Lucy Barton and Olive Kitteridge are two worlds I never imagined colliding. It’s as if Batman and Spider-Man decided to drop by on Superman. But Elizabeth Strout’s universe, despite its insistence on its own plain-speaking ordinariness, is a strange and wondrous place, and she makes the meeting of Lucy and Olive seem perfectly natural.
You don’t need to have read Strout’s earlier work or know her recurring characters’ backstories to make sense of Tell Me Everything, for she includes enough information to get by perfectly well. Set in Maine, the novel opens by declaring itself the story of sort-of retired attorney Bob Burgess, one of Strout’s long-standing protagonists. Bob believes his life isn’t worth documenting. (The narrator disagrees: “But he does; we all do.”) The cracks in community and empathy exacerbated by the pandemic are evident; people have weathered the same storm only to find themselves still in different boats. Bob is anxious in a way that is new to him, which he discusses with his friend Lucy Barton. They meet regularly, conversing in a way neither can do with their partners. “Don’t think about it,” is the running joke between them, because both are terrible overthinkers.

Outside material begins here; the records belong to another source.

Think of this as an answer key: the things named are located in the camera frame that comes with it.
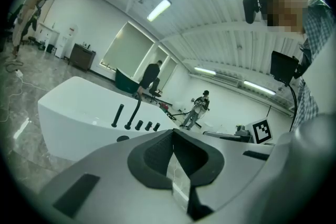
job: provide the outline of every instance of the plaid shirt
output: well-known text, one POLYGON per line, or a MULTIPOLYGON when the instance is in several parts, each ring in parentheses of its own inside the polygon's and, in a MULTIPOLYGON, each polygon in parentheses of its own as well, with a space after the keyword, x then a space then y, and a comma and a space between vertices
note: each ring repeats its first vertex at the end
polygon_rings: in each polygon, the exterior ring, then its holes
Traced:
MULTIPOLYGON (((308 42, 305 42, 301 48, 303 51, 310 50, 310 61, 314 61, 324 44, 330 37, 332 30, 336 24, 332 10, 322 0, 309 0, 308 13, 304 20, 303 27, 306 31, 308 42)), ((299 95, 298 95, 298 111, 293 124, 295 130, 301 123, 317 116, 319 109, 310 95, 310 90, 303 78, 300 78, 299 95)))

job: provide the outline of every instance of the man
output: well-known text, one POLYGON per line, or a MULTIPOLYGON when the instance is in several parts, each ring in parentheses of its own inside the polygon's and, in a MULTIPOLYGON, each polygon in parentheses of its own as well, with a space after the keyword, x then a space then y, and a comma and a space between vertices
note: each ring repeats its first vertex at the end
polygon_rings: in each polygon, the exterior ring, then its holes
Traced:
POLYGON ((160 66, 162 65, 162 61, 159 60, 157 63, 151 63, 147 66, 145 73, 143 74, 142 80, 140 81, 139 88, 136 92, 142 95, 144 89, 147 89, 149 85, 157 78, 160 73, 160 66))
POLYGON ((198 97, 194 102, 194 107, 189 113, 188 117, 184 120, 184 122, 180 125, 180 127, 185 127, 188 123, 189 119, 193 117, 191 123, 187 127, 187 130, 190 130, 196 121, 204 115, 204 113, 208 110, 209 107, 209 91, 204 91, 202 97, 198 97))
POLYGON ((22 38, 22 32, 30 20, 31 16, 34 13, 35 6, 40 2, 41 0, 25 0, 18 16, 17 16, 17 23, 14 27, 13 31, 13 52, 11 59, 15 59, 17 57, 18 53, 18 46, 20 44, 21 38, 22 38))
MULTIPOLYGON (((286 31, 306 34, 307 40, 300 49, 308 65, 314 61, 336 26, 336 18, 323 0, 259 0, 259 4, 262 18, 267 21, 268 26, 282 26, 286 31)), ((302 77, 298 102, 292 130, 317 116, 319 112, 302 77)))

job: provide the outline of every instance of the ceiling light
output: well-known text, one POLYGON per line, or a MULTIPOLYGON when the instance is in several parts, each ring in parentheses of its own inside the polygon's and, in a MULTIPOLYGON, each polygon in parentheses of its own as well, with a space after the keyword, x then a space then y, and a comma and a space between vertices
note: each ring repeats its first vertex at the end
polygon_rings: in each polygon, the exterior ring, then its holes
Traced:
POLYGON ((199 67, 195 67, 195 70, 200 71, 200 72, 204 72, 204 73, 209 73, 209 74, 212 74, 212 75, 216 75, 216 72, 212 71, 212 70, 207 70, 207 69, 203 69, 203 68, 199 68, 199 67))
POLYGON ((169 0, 161 1, 158 6, 148 15, 147 20, 152 22, 157 18, 161 13, 163 13, 167 8, 170 7, 172 3, 169 0))
POLYGON ((262 86, 259 86, 259 85, 257 85, 257 84, 254 84, 254 83, 249 82, 249 81, 247 81, 247 80, 244 81, 244 84, 249 85, 249 86, 252 86, 252 87, 254 87, 254 88, 257 88, 257 89, 259 89, 259 90, 261 90, 261 91, 267 92, 267 93, 269 93, 269 94, 275 95, 275 92, 274 92, 274 91, 268 90, 268 89, 266 89, 266 88, 264 88, 264 87, 262 87, 262 86))

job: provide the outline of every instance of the marble floor
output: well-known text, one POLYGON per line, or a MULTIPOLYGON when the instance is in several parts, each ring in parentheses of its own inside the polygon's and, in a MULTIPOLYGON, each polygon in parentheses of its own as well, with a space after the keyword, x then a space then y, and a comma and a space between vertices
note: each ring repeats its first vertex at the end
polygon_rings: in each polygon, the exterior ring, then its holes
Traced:
MULTIPOLYGON (((7 72, 5 60, 10 54, 10 44, 6 44, 4 52, 0 54, 0 149, 3 158, 16 180, 23 183, 33 192, 38 193, 54 176, 68 168, 73 162, 52 156, 46 147, 41 133, 37 102, 48 91, 66 81, 78 76, 109 90, 130 96, 117 89, 113 82, 92 72, 83 72, 68 65, 67 61, 39 51, 36 46, 21 46, 18 60, 23 66, 9 66, 8 69, 20 69, 23 81, 31 85, 22 84, 15 72, 7 72), (7 119, 8 97, 10 99, 7 119)), ((177 125, 183 121, 178 116, 177 125)), ((181 207, 186 210, 190 181, 173 155, 169 164, 167 177, 174 179, 173 196, 181 207)))

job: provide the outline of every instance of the table
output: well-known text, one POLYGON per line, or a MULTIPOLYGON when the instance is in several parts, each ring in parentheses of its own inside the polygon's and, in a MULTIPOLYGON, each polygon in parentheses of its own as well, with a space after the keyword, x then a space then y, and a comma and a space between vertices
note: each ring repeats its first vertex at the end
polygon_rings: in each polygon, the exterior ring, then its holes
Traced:
POLYGON ((60 32, 47 26, 42 22, 38 22, 38 29, 35 32, 36 41, 41 43, 45 43, 45 50, 47 50, 49 43, 56 45, 57 39, 59 37, 60 32))
POLYGON ((161 130, 178 129, 158 107, 141 102, 131 129, 129 121, 138 101, 80 77, 72 77, 52 89, 38 101, 42 134, 49 152, 55 156, 78 161, 103 146, 117 142, 120 136, 134 138, 161 130), (111 126, 120 104, 124 105, 117 127, 111 126), (139 131, 138 121, 143 121, 139 131), (151 121, 152 128, 144 128, 151 121))

[ ‘She just showed up’: Elizabeth Strout on the return of Olive KitteridgeOpens in new window ]
When eighty-six-year-old Gloria Beach disappears from the isolated house she shares with her son Matt, Bob becomes tangled up in the murder investigation that follows. Lucy too has her own field of inquiry: despite an unpromising initial meeting at Olive’s retirement community (Olive tells Lucy she found her memoir “a little self-pitying”; Lucy thinks Olive is a bully, and “bullies are always frightened”), the two women form an unlikely alliance.
They share stories about people they have known – some well, some slightly – “unrecorded lives”, Olive calls them. These stories often centre on adults who have failed their children, and what happens when those childrenbecome adults. Do we tell stories to explain ourselves to others, or to illuminate our own motivations, Strout asks. Perhaps the answer lies in Lucy’s belief: “People always tell you who they are if you just listen.”
This beguiling, memorable novel untangles the human heart with honesty and wit, knowing that untying one knot merely reveals another. “People are mysteries,” Lucy tells Olive. “We are all such mysteries.”